Mit rund 15,7 Prozent weisen die Freien Berufe seit Jahren den höchsten Anteil an Menschen mit Migrationshintergrund unter allen Ausbildungsbereichen auf. Die Bundesagentur für Arbeit und der Bundesverband der Freien Berufe haben als Partner der Allianz für Aus- und Weiterbildung in diesem Jahr den „Sommer der Berufsbildung“ veranstaltet. Im zweiten Jahr der Corona-Pandemie will man gezielt für die duale Berufsausbildung werben und möglichst viele junge Menschen in Ausbildung bringen.

Quelle: BFB

Der Zahnarzt hat syrische Wurzeln, seine Eltern stammen aus Aleppo. Er selbst ist in Berlin geboren, aufgewachsen und hat hier studiert. Dass er mit beiden Kulturen vertraut ist, erleichtere ihm die Führung seines multikulturellen Teams, meint er. Neben Arabisch und Türkisch wird in der Praxis auch Englisch, Französisch und Spanisch gesprochen. „So verbessert sich natürlich nach und nach die Sprache“, stellt Khalouf fest. Den nicht deutschsprachigen Patienten richtig zu verstehen und zu beraten, sei im Übrigen auch juristisch wichtig. 

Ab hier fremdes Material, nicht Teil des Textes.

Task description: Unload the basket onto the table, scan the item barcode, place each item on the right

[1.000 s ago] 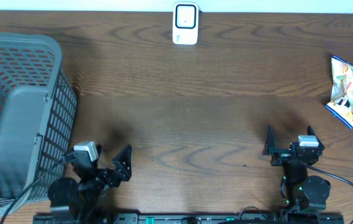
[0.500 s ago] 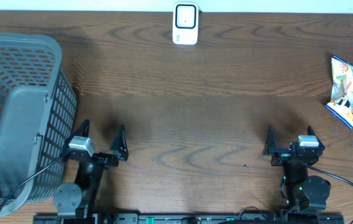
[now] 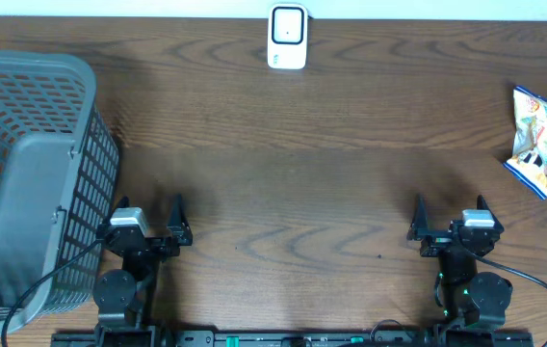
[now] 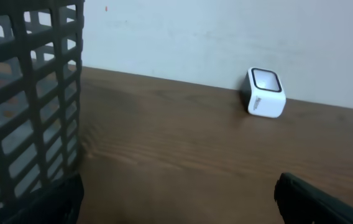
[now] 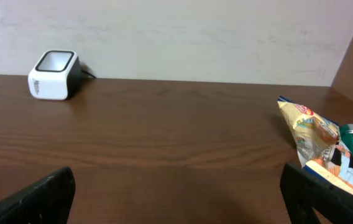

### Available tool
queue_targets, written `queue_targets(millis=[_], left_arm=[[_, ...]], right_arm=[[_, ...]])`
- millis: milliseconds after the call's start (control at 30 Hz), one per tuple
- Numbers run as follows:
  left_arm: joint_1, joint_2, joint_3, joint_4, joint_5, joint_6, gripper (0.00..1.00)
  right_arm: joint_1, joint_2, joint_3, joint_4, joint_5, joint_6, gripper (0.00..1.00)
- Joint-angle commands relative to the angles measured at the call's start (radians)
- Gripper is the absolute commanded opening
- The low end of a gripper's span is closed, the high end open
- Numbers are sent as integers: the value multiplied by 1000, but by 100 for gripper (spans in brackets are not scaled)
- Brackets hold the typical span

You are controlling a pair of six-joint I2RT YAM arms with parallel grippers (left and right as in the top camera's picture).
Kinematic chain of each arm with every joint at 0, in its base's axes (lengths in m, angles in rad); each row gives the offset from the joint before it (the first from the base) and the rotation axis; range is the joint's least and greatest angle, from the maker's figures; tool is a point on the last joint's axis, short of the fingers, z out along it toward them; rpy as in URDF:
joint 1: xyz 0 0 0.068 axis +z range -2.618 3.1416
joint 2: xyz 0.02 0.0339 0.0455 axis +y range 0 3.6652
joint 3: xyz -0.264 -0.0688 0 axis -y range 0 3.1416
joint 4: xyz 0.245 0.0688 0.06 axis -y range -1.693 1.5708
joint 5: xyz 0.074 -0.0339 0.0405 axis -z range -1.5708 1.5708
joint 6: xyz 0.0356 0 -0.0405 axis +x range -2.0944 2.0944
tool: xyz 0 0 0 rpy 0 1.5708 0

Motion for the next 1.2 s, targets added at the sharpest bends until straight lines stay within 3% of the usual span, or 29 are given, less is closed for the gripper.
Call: queue_targets(millis=[0,1167], left_arm=[[-4,-9,-14,-41,8,43,98],[-4,-7,-14,-38,2,61,98]], right_arm=[[-6,-6,-1,-5,11,-5,99],[-6,-6,-1,-5,12,-5,99]])
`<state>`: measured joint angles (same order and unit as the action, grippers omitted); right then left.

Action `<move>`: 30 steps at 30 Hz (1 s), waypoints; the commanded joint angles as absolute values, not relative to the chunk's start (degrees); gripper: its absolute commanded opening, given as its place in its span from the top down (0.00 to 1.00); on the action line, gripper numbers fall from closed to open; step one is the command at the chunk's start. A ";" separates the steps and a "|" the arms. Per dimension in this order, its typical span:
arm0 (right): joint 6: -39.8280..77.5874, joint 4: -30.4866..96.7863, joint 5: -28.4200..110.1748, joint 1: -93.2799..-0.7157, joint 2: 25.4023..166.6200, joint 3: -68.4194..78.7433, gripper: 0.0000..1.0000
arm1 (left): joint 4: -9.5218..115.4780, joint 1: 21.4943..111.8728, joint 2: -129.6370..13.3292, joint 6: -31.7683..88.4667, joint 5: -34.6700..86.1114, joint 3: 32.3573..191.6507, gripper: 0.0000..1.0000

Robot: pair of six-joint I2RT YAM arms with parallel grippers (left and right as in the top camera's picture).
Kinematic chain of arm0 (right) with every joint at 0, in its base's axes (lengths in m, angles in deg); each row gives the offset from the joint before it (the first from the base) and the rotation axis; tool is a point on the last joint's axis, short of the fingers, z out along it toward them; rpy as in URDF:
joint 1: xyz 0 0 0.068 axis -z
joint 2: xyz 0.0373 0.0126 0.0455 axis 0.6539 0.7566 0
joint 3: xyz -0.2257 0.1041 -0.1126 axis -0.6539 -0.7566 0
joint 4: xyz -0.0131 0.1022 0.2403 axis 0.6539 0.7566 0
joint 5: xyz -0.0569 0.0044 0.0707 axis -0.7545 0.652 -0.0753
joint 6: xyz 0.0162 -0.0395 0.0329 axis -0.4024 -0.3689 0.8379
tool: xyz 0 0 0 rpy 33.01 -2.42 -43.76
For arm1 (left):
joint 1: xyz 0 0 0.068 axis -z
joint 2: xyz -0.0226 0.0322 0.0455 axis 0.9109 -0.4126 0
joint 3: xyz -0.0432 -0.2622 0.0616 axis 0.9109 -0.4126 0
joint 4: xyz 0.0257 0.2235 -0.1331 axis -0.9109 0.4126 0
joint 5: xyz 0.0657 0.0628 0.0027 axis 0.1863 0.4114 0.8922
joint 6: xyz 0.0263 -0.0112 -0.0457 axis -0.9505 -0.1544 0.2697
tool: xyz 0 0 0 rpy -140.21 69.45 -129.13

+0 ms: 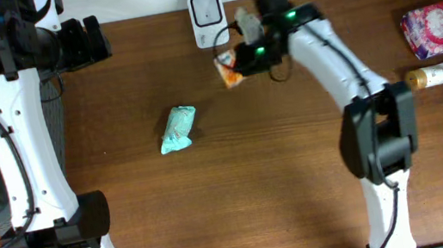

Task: Scan the item barcode
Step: 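Lift the orange Kleenex pack up to the scanner, then carry the orange pack right and place it beside the other items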

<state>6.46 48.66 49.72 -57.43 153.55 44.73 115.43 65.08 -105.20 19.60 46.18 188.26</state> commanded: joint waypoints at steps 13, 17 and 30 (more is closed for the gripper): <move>-20.22 -3.97 19.25 -63.66 164.76 45.98 0.96 | 115.48 65.08 -103.69 19.29 45.61 188.94 0.01; -17.21 -5.31 11.99 -63.64 164.33 46.42 0.96 | 115.48 65.08 -103.69 19.29 45.59 188.94 0.01; 53.65 60.85 12.10 -28.67 145.00 46.29 0.96 | 115.48 65.08 -103.69 19.29 45.59 188.94 0.01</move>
<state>40.71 53.79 6.42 -35.16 145.27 47.09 115.48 65.08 -105.20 19.57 46.20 188.26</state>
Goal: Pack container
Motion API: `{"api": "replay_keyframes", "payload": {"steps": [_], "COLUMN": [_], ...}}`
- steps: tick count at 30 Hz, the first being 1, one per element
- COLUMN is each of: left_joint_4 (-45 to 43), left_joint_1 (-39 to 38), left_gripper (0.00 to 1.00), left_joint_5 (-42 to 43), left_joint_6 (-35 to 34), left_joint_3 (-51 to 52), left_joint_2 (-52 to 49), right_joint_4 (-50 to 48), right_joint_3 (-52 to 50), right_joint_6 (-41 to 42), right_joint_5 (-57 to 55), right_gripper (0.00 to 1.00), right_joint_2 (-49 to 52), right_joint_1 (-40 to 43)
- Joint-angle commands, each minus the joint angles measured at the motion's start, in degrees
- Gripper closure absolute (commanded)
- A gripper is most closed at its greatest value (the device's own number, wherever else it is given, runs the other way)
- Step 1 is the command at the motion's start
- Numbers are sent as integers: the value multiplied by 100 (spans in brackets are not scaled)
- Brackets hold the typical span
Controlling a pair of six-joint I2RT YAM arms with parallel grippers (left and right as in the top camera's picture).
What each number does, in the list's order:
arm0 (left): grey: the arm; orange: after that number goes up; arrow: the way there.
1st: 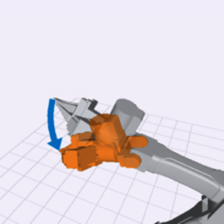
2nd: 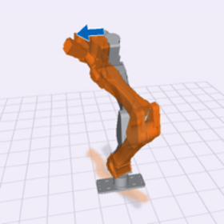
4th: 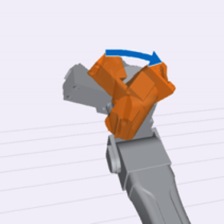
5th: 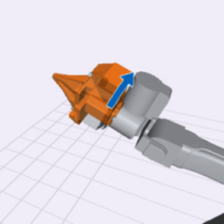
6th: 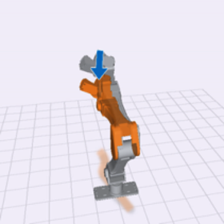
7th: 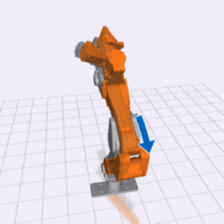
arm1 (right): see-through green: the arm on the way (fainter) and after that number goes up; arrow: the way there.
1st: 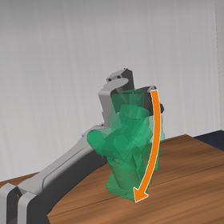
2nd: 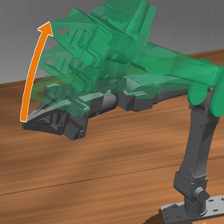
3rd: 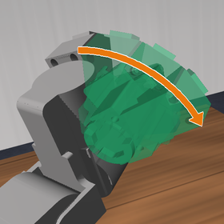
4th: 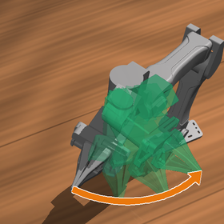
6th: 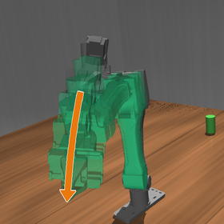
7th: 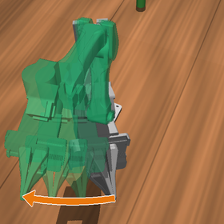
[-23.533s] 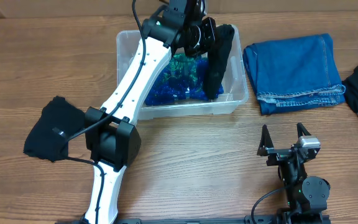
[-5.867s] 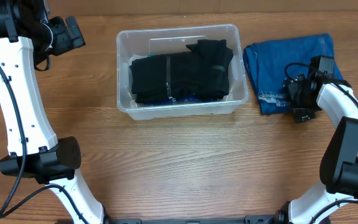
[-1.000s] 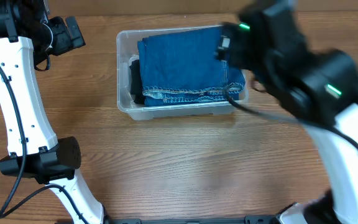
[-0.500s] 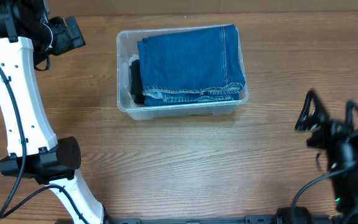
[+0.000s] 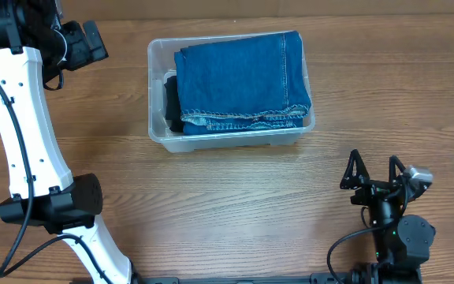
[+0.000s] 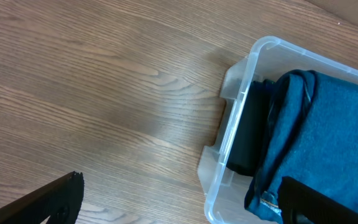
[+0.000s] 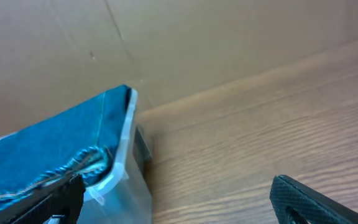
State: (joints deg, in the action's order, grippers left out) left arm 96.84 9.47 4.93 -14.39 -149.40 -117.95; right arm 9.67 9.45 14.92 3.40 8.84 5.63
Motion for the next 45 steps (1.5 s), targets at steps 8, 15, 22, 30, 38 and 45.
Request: {"api": "replay_keyframes", "payload": {"steps": [8, 15, 22, 30, 38, 45], "left_joint_4": [-4, -4, -4, -4, -4, -608], "left_joint_1": [-11, -11, -11, -11, -11, -144], "left_gripper": [0, 0, 0, 0, 0, 0], "left_joint_5": [46, 44, 44, 44, 44, -50], "left_joint_6": [87, 87, 87, 87, 87, 157], "left_joint_3": [-17, -17, -17, -17, -17, 57], "left_joint_2": [181, 181, 181, 181, 181, 706], "right_joint_4": [-192, -236, -514, -514, -514, -514], "right_joint_3": [-758, -765, -896, -896, -896, -896], "right_joint_6": [-308, -319, -317, -317, -317, -317], "right_joint_5": [-330, 72, -9, -9, -9, -9], "right_gripper": [0, 0, 0, 0, 0, 0], "right_joint_2": [-629, -872, -872, -868, -868, -868], "right_joint_1": [162, 149, -11, -9, -9, -9]}}
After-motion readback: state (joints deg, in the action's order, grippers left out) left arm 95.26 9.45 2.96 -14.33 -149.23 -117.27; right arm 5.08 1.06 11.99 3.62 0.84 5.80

So geht die Investition für beide Seiten auf

Neben der Ausbildung ermöglicht Khalouf den ZFA auch Weiterbildungen, etwa zur Verwaltungsfachangestellten oder zur zahnmedizinischen Prophylaxeassistentin. Ganz wichtig sei ihm, die Azubis zu übernehmen. „Ich behalte eigentlich alle hier. So geht die Investition für beide Seiten auf.“

Bei unserem Besuch in seiner Praxis stellt er uns zwei seiner Azubis vor: Nour (20) aus Damaskus, die mit ihrer Familie 2015 nach Deutschland floh und nach der Ausbildung gerne noch Zahnmedizin studieren möchte, und Huda (20), eine junge Palästinenserin aus Libyen, die schon immer ZFA werden wollte und auch vom Studium träumt. Beide hatten sich proaktiv bei der Praxis beworben. Beide sprechen bereits gut Deutsch, haben aber nach wie vor Respekt vor den sprachlichen Herausforderungen, besonders bei zahnmedizinischen Fachbegriffen. Hoda ist noch unsicher , ob ihr ein Studium gelingen wird. Nour „verlor“ nach der Flucht ein Jahr, weil sie erst Deutsch lernen musste. 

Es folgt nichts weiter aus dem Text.